How to say Goodbye in Japanese

Posted on 27. May, 2013 by in Grammar

Last post was about how to say hello in japanese. As there are many ways to say hello, there are also many ways to say good-bye.

The most well-known word for good-bye is probably さようなら (sayounara). I am sure you’ve heard さようなら before, but actually it means like good-bye forever or for a very long time. Therefore avoid さようなら if you are planning on seeing the person again. If you know that you will see a person soon again, you should use じゃあね (jyaa-ne) or また明日(mata ashita). But keep in mind that じゃあね or また明日 are informal ways of greetings.
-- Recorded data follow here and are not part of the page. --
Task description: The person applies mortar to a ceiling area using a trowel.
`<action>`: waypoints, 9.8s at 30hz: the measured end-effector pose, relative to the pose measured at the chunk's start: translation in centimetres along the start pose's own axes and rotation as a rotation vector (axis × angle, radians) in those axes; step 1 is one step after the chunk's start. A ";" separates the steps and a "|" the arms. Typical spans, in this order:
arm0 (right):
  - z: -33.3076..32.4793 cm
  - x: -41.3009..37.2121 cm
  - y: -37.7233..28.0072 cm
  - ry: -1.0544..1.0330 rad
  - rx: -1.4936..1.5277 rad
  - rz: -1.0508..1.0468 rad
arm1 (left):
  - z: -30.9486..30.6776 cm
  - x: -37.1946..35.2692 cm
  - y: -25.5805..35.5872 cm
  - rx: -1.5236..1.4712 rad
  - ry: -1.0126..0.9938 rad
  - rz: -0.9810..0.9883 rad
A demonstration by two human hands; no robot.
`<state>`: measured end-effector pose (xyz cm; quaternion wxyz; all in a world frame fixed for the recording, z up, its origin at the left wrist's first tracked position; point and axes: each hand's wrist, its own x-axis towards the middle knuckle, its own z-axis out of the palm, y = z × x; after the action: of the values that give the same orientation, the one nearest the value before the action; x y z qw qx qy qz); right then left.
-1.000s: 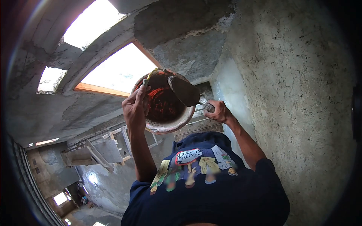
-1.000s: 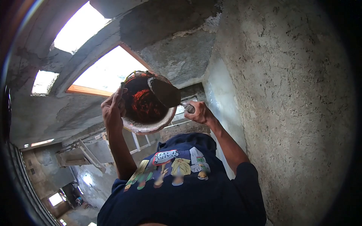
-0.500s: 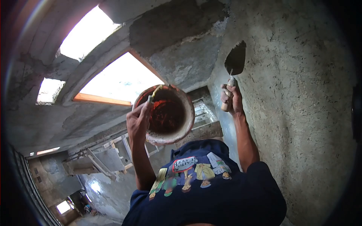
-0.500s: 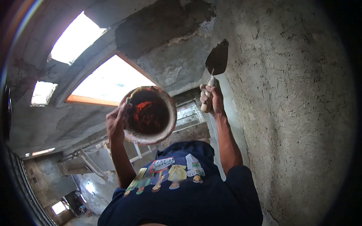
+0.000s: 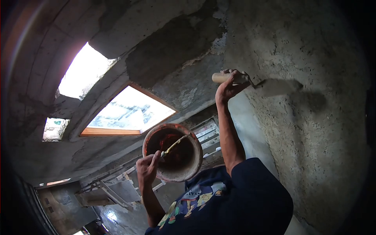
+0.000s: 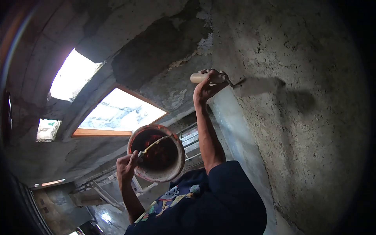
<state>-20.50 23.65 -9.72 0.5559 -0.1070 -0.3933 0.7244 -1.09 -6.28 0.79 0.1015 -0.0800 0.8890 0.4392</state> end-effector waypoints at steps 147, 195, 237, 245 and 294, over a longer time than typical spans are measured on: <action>8.1 -8.0 21.2 -0.163 -0.317 0.365 | 3.6 1.7 -2.5 -0.244 -0.106 -0.500; 6.0 -4.5 19.1 -0.339 -0.115 0.884 | 4.5 1.8 -2.9 -0.241 -0.137 -0.495; 8.9 -5.0 21.0 -0.129 -0.009 0.884 | 4.2 0.8 -3.6 -0.264 -0.112 -0.520; 11.2 -8.6 22.6 -0.293 0.042 0.903 | 4.5 1.3 -3.7 -0.213 -0.104 -0.497; 9.8 -10.6 26.5 -0.390 -0.102 0.706 | 4.9 0.9 -3.8 -0.252 -0.128 -0.474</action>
<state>-41.64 7.86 -24.43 0.1819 -0.1235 -0.4658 0.8571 -0.57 -4.72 -5.26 0.2466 -0.2700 0.7756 0.5146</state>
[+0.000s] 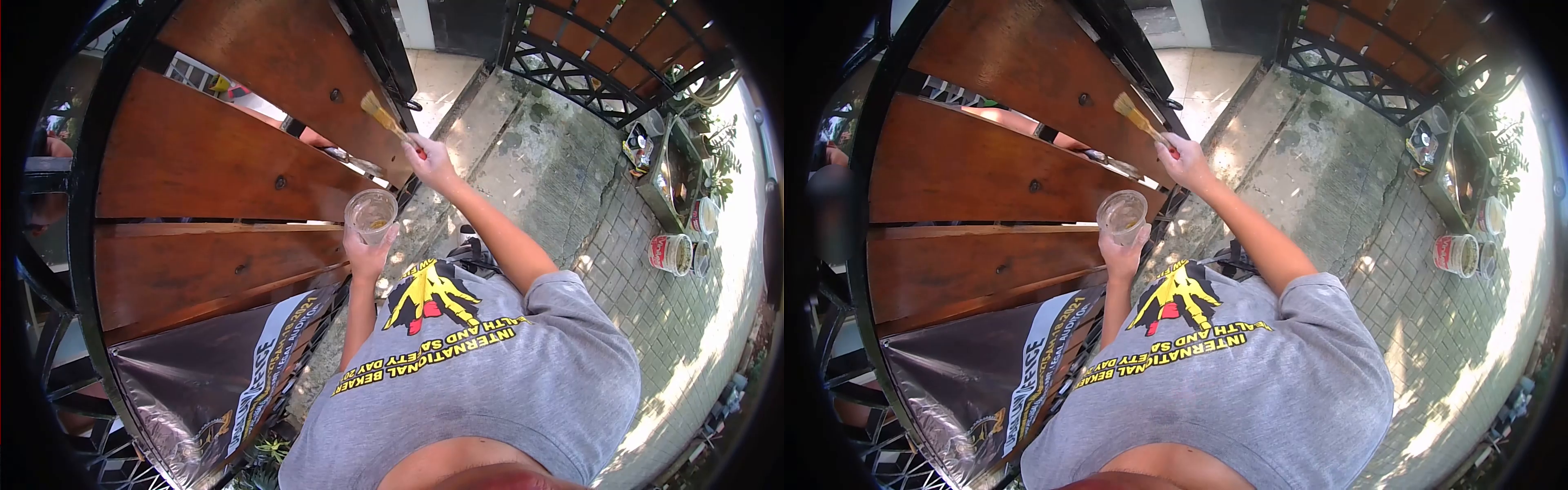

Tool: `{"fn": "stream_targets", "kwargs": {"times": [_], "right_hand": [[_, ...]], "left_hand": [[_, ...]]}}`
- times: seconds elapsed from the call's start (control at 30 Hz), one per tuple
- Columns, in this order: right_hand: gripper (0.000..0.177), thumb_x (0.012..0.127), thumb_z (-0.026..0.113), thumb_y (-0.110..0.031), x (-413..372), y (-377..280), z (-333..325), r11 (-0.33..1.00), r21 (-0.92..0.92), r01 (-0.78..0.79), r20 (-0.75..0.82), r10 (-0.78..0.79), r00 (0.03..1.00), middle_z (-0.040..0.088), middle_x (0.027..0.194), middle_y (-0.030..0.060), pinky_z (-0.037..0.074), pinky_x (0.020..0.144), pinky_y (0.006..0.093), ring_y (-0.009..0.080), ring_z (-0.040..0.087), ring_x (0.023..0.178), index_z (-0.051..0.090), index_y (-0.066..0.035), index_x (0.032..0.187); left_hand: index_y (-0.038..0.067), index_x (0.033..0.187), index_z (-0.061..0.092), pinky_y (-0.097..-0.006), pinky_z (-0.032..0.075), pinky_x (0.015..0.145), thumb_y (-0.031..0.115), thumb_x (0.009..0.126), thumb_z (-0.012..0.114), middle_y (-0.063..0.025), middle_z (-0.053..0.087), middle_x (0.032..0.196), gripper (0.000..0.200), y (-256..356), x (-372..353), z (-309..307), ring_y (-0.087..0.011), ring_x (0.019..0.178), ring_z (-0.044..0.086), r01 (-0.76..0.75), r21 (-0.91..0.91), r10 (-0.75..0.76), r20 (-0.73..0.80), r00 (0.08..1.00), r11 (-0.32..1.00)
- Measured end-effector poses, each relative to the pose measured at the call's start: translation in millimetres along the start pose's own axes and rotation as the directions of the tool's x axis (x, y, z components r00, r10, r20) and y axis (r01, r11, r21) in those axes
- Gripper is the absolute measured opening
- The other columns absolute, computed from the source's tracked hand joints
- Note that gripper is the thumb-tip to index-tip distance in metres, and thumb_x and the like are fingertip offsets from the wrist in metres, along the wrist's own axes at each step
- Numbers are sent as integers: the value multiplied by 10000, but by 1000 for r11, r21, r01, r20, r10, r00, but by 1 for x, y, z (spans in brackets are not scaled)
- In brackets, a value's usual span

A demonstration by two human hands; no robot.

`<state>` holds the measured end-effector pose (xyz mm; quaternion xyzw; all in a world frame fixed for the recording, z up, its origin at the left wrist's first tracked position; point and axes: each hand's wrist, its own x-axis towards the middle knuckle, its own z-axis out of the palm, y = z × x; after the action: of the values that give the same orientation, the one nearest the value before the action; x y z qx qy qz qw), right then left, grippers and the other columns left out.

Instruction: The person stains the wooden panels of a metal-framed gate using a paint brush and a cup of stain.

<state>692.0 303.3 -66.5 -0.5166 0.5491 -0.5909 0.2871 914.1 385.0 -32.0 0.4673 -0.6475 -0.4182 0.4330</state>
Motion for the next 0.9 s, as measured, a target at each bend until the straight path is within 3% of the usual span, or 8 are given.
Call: {"fn": "stream_targets", "kwargs": {"times": [0.03,0.13,0.23,0.43,0.63,0.73,0.9], "right_hand": [[209,979,652,-198,-7,24,4,996,-72,-50,26,52,998,559,642,156,474,569,385,266,564,549,696,-3,1040],[247,962,644,-219,-29,97,8,975,-199,-98,61,112,992,597,679,199,494,598,428,326,601,579,695,20,1000],[293,947,646,-242,-44,135,-2,840,-462,-284,237,425,873,626,724,240,512,645,444,347,639,643,704,42,994],[332,937,663,-280,-58,88,-23,858,-207,-469,265,511,818,708,819,194,527,732,425,309,684,771,746,40,965],[344,931,670,-279,-82,81,-41,850,-149,-506,252,527,811,693,788,120,513,703,378,204,637,734,763,41,1018],[362,920,682,-285,-93,87,-47,791,-162,-590,266,610,746,669,735,104,509,687,361,178,610,697,763,44,1048],[378,929,686,-313,-100,84,-54,793,-145,-591,200,609,768,644,700,85,492,659,357,149,579,677,761,45,1027]], "left_hand": [[1,1356,566,-348,504,1016,112,782,902,-97,655,1259,674,1,0,0,-195,1130,641,3,-15,-3,1,1000,1000],[1,1360,562,-346,505,1019,103,779,901,-99,651,1269,681,2,1,-2,-197,1132,643,-1,-29,0,-4,1000,1000],[1,1363,558,-345,507,1021,92,780,897,-100,649,1276,681,-6,-5,-6,-200,1136,645,-5,-2,5,-8,1000,1000],[0,1361,556,-346,505,1029,81,794,884,-99,658,1268,660,-7,-8,-9,-198,1146,647,26,10,-26,-25,999,1000],[-3,1355,561,-344,501,1030,91,805,880,-101,660,1265,642,-7,-3,-8,-201,1145,647,-13,47,13,-6,1000,999],[-2,1354,561,-345,500,1030,99,807,880,-102,659,1267,641,-5,-4,-7,-205,1146,646,-11,40,11,6,1000,999],[-1,1355,559,-346,501,1029,120,801,889,-104,655,1272,656,-4,-3,-5,-205,1147,645,-12,30,11,36,999,999]]}}
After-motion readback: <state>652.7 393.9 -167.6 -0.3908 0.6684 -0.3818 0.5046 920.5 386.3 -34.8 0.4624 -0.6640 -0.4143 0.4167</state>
Some informal greetings which are often used are:

また明日 (mata ashita) – see you tomorrow

またあとでね (mata atode ne) – casual, see you later

じゃあ(jyaa)、それじゃ(sorejya) – bye, see ya

ではまた (dewa mata) – see you later

じゃあね (jyaa-ne) – bye , see ya

またね(mata ne) – see you soon

げんきでね(genki de ne) – be well

失礼します (shitsurei shimasu) – very formal, this greeting is often used to a superior or when you leave someone’s presence

お先に (osaki ni) – formal, “I’m  leaving first” (when you e.g. leave the office first)

お先に失礼いたします (osaki ni shitsurei itashimasu) – highly formal

お疲れ様でした (otsukare sama deshita) – formal, is often used to express the appreciation for hard work and is most often used in work places

行ってきます (ittekimasu) – I’m off (to be used when you leave the house, to those who are staying)

行ってらっしゃい (itterasshai) – Take care (to be used when you stay in the house, to those who are leaving)

Take a look at the videos below to learn the pronunciation.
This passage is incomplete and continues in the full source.